La sera esco per cenare e, siccome siamo in Polonia, scelgo un ristorante spagnolo, dove mi abbuffo con delle tostadas rigorosamente vegetariane e una paella di verdure. Il resto della serata la trascorro vagabondando per la piazza dove si stanno esibendo degli artisti - per lo più musicisti e cantanti, ma non solo - per una sorta di "festival internazionale" di strada. Ognuno di loro ha il suo bravo cartello che indica la nazionalità: mi fermo ad ascoltare un certo Eric Tarantola, francese, che a un certo punto fa un'estenuante e lunga versione di "La Javanaise" di Serge Gainsbourg e a guardare una specie di mimo e comico irlandese che alla fine raccoglie le offerte dal pubblico in un ombrello aperto. E mentre sono lì penso che basta poco per rendere vivibile il centro di una città: persino la piazza del mercato di Breslavia è più vivace - e, mi pare, più sicura - di piazza Duomo a Milano.
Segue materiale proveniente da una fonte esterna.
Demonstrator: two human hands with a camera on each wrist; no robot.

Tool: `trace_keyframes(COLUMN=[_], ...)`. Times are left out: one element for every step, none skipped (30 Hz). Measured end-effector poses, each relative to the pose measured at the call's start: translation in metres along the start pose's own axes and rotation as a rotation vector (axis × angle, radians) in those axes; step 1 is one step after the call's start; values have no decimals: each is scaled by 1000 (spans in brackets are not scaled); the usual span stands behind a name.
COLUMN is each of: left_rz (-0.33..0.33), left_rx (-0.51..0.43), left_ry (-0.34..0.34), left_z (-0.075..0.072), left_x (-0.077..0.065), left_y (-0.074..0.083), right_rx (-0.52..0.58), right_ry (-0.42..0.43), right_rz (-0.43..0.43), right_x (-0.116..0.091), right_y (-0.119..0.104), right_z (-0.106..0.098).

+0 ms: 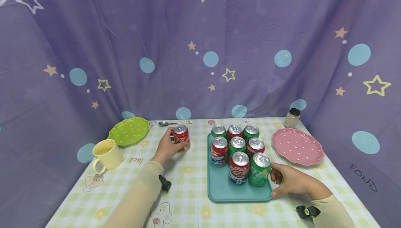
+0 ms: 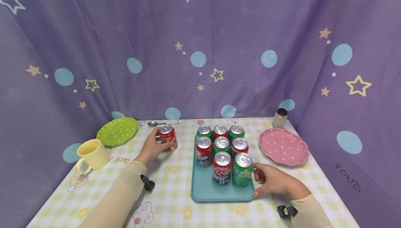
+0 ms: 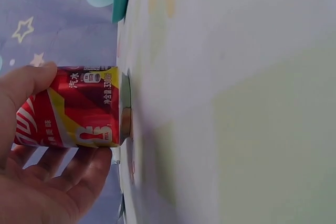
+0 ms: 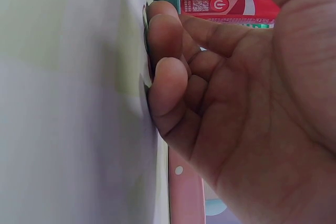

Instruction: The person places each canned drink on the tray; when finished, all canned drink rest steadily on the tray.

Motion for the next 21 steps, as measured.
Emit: trace_keyframes(left_rz=[2, 1, 1, -1, 0, 5, 14, 23, 35, 46, 60, 73, 81, 90, 99, 108, 118, 125, 132, 143, 153], left_rx=[3, 3, 7, 10, 12, 18, 18, 17, 16, 14, 9, 2, -9, -18, -25, -28, -38, -45, -49, -52, -54], left_ry=[7, 14, 20, 25, 29, 33, 36, 38, 39, 41, 41, 39, 36, 31, 26, 19, 11, 5, -3, -12, -20], left_z=[0, -1, -1, -1, -1, -1, -1, -1, -1, -1, 0, 0, 1, 2, 4, 6, 8, 11, 14, 17, 20], left_x=[-1, -2, -4, -6, -8, -11, -14, -17, -20, -24, -28, -33, -37, -43, -48, -53, -58, -63, -68, -72, -76], left_y=[1, 1, 2, 3, 4, 6, 8, 11, 15, 18, 23, 27, 31, 35, 40, 44, 48, 52, 57, 61, 65], right_rx=[0, 0, 1, 3, 5, 6, 8, 10, 12, 12, 12, 12, 14, 14, 15, 15, 15, 13, 11, 8, 7], right_ry=[1, 0, 0, -1, -2, -2, -2, -2, -2, 0, 0, 1, 0, 0, -1, -2, -3, -3, -3, -2, -2], right_rz=[-1, -2, -4, -5, -7, -10, -12, -15, -17, -20, -23, -25, -25, -25, -24, -23, -22, -21, -20, -20, -20], right_x=[0, 0, 0, 0, 0, 0, -1, -1, -1, -1, -1, 0, 0, 0, 0, 0, 0, 0, 0, 0, 0], right_y=[0, 0, 0, 0, 0, 1, 1, 1, 1, 1, 1, 1, 1, 1, 2, 2, 2, 2, 2, 2, 2], right_z=[0, 0, 0, 0, 0, 0, 0, 0, 0, 0, 0, 0, 0, 1, 1, 1, 1, 1, 1, 0, 0])
Point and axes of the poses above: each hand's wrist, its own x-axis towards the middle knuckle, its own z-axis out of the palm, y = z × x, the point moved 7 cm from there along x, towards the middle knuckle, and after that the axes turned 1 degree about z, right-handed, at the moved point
Stanco ma contento rientro in reparto - pardon, in albergo - e dormo fino alla mattina dopo.
Mattina in cui, ovviamente, mi sveglio troppo presto e vagabondo ancora un po' in centro, stavolta sotto una pioggerellina, prima che arrivi l'ora di partire. E il viaggio per Berlino è una specie di viaggio della speranza: cinque ore per coprire trecento chilometri, a una lentezza esasperante, e con un gruppo di tedeschi vocianti nello scompartimento. In realtà, quando arrivo a Berlino, capisco che era tutto previsto dall'orario, perché abbiamo esattamente gli stessi dieci minuti di ritardo con cui il treno, proveniente da Cracovia, era entrato a Breslavia. Malgrado questo serbo un ottimo ricordo di questi tre giorni in Polonia: una destinazione che non escludo di approfondire in futuro (considerando che, qualche anno fa, mi erano piaciute molto anche Cracovia e Varsavia).